§ Available data
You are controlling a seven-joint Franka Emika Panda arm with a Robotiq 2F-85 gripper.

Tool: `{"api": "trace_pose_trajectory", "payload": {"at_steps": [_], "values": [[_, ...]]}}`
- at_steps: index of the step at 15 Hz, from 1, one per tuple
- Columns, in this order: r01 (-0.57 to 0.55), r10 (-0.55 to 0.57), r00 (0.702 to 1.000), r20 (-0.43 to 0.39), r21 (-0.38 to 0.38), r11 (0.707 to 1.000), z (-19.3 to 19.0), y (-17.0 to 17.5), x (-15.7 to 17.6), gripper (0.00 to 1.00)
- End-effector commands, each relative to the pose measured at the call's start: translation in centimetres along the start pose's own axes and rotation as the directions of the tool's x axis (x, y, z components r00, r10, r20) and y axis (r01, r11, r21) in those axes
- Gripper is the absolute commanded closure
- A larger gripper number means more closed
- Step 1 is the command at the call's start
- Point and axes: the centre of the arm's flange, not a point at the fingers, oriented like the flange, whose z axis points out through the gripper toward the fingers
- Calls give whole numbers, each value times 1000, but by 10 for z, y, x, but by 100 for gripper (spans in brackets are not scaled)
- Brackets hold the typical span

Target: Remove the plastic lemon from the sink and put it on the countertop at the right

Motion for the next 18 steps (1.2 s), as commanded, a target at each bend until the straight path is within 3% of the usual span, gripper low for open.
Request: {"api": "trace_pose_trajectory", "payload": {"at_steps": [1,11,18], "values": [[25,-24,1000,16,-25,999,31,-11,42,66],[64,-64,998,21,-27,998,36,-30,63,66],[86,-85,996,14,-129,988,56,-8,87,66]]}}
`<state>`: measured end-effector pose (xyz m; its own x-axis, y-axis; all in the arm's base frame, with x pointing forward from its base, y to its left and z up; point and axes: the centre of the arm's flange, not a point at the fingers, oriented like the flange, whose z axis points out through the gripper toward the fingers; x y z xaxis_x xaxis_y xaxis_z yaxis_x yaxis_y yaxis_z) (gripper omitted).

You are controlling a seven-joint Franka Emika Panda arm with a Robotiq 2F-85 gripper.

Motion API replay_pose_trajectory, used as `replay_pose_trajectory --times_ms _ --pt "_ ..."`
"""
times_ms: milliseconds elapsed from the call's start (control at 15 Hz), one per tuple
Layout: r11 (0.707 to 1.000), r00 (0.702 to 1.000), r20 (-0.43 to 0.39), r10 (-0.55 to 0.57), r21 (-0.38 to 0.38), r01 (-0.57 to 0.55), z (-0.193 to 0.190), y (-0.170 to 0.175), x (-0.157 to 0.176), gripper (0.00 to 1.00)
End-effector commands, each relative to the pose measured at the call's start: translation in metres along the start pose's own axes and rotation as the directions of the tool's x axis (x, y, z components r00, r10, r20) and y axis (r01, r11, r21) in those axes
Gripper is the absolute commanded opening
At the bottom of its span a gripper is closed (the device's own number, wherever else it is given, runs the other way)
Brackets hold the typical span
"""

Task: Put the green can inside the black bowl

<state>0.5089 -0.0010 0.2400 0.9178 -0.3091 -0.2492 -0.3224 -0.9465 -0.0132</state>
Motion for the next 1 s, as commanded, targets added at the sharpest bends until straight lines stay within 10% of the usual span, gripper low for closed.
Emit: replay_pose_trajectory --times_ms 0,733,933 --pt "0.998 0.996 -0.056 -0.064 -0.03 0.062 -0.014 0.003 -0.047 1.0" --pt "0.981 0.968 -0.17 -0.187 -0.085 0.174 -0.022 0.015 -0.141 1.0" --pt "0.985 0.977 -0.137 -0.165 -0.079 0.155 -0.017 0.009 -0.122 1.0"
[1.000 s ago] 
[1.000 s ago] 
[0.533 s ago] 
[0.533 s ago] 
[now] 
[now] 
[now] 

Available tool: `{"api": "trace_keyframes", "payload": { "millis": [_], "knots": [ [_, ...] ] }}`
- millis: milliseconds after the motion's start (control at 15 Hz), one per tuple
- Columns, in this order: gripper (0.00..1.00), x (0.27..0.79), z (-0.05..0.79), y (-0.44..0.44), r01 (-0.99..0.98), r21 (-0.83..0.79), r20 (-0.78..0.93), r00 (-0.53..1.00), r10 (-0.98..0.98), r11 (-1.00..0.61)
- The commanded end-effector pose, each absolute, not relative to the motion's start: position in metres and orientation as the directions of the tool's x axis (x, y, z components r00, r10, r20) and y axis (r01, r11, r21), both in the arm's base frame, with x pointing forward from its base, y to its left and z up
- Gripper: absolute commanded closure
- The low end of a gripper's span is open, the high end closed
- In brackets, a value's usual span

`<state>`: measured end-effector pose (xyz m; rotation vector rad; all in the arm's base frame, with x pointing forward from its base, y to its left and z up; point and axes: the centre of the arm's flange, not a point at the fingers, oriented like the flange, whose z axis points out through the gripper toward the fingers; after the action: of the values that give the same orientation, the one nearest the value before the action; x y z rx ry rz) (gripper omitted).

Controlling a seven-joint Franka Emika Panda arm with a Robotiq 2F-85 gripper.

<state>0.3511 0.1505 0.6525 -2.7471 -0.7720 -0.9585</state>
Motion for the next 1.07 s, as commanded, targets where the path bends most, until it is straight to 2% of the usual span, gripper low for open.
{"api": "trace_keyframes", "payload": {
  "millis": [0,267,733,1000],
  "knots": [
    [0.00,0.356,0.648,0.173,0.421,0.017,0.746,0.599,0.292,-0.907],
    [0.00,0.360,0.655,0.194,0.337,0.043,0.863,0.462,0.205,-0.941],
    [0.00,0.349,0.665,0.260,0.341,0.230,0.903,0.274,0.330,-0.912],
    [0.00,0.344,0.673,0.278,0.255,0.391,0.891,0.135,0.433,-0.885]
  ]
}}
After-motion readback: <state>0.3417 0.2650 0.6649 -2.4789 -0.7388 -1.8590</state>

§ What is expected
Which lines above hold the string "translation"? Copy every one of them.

§ Answer box
- End-effector commands, each relative to the pose measured at the call's start: translation in centimetres along the start pose's own axes and rotation as the directions of the tool's x axis (x, y, z components r00, r10, r20) and y axis (r01, r11, r21) in those axes
End-effector commands, each relative to the pose measured at the call's start: translation in metres along the start pose's own axes and rotation as the directions of the tool's x axis (x, y, z components r00, r10, r20) and y axis (r01, r11, r21) in those axes

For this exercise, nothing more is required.